#### [The problem]
Exactly and without additions, transcribe the line that contains "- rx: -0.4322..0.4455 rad" and every line after it in the data.

#### [Collected material]
- - - -

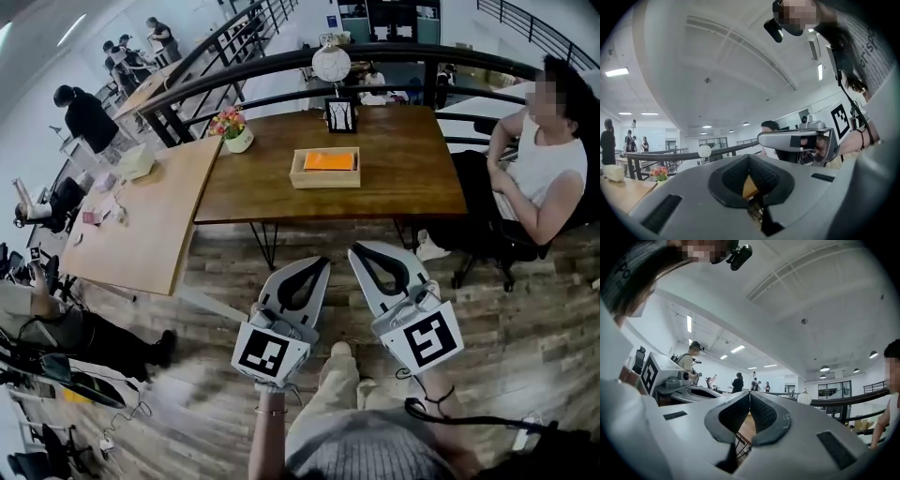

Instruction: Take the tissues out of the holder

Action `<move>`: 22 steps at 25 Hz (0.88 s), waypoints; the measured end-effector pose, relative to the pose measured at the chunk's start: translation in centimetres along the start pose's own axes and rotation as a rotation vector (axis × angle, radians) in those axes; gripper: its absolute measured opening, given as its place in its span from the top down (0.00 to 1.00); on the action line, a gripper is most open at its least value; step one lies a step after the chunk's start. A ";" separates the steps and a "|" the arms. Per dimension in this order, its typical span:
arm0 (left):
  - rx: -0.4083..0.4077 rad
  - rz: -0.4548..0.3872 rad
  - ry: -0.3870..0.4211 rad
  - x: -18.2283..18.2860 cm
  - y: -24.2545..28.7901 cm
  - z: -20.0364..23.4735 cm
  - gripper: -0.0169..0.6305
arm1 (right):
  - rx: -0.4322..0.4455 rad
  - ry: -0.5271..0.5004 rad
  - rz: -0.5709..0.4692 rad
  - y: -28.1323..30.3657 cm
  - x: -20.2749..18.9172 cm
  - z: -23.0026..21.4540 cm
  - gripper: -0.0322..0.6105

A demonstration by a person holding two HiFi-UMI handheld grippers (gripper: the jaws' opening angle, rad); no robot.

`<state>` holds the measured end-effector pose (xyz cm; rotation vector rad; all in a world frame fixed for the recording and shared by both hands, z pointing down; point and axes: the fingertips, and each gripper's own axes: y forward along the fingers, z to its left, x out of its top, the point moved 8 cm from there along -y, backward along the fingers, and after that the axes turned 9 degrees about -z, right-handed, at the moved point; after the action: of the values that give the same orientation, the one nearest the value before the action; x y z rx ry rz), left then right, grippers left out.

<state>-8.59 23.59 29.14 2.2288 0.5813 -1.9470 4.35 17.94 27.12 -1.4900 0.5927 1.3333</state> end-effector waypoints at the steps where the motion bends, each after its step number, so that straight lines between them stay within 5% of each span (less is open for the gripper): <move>1: 0.004 0.003 -0.006 -0.1 0.3 0.3 0.96 | 0.001 0.005 -0.001 0.3 -0.2 -0.3 0.93; 22: -0.112 -0.002 -0.036 -4.9 10.9 13.7 0.96 | -0.100 -0.021 0.088 12.3 -7.5 -9.0 0.93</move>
<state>-17.76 7.98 30.02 2.1222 0.6703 -1.9012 -4.35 3.42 28.76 -1.5430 0.5914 1.4635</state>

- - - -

#### [Solution]
  - rx: -0.4322..0.4455 rad
  - ry: -0.5271..0.5004 rad
  - rz: -0.5709..0.4692 rad
  - y: -28.1323..30.3657 cm
  - x: -20.2749..18.9172 cm
  - z: -23.0026..21.4540 cm
  - gripper: -0.0322..0.6105

A demonstration by a person holding two HiFi-UMI handheld grippers (gripper: the jaws' opening angle, rad); no robot.

`<state>` holds the measured end-effector pose (xyz cm; rotation vector rad; all in a world frame fixed for the recording and shared by both hands, z pointing down; point and axes: the fingertips, and each gripper's own axes: y forward along the fingers, z to its left, x out of its top, the point moved 8 cm from there along -y, backward along the fingers, and after that the axes turned 9 degrees about -z, right-handed, at the moved point; after the action: of the values that give the same orientation, the one nearest the value before the action; x y z rx ry rz), left then right, grippers left out.

<state>-8.59 23.59 29.14 2.2288 0.5813 -1.9470 4.35 17.94 27.12 -1.4900 0.5927 1.3333</state> end-effector waypoints at the steps where the motion bends, each after its step number, so that straight lines between them stay within 5% of each span (less is open for the gripper): <move>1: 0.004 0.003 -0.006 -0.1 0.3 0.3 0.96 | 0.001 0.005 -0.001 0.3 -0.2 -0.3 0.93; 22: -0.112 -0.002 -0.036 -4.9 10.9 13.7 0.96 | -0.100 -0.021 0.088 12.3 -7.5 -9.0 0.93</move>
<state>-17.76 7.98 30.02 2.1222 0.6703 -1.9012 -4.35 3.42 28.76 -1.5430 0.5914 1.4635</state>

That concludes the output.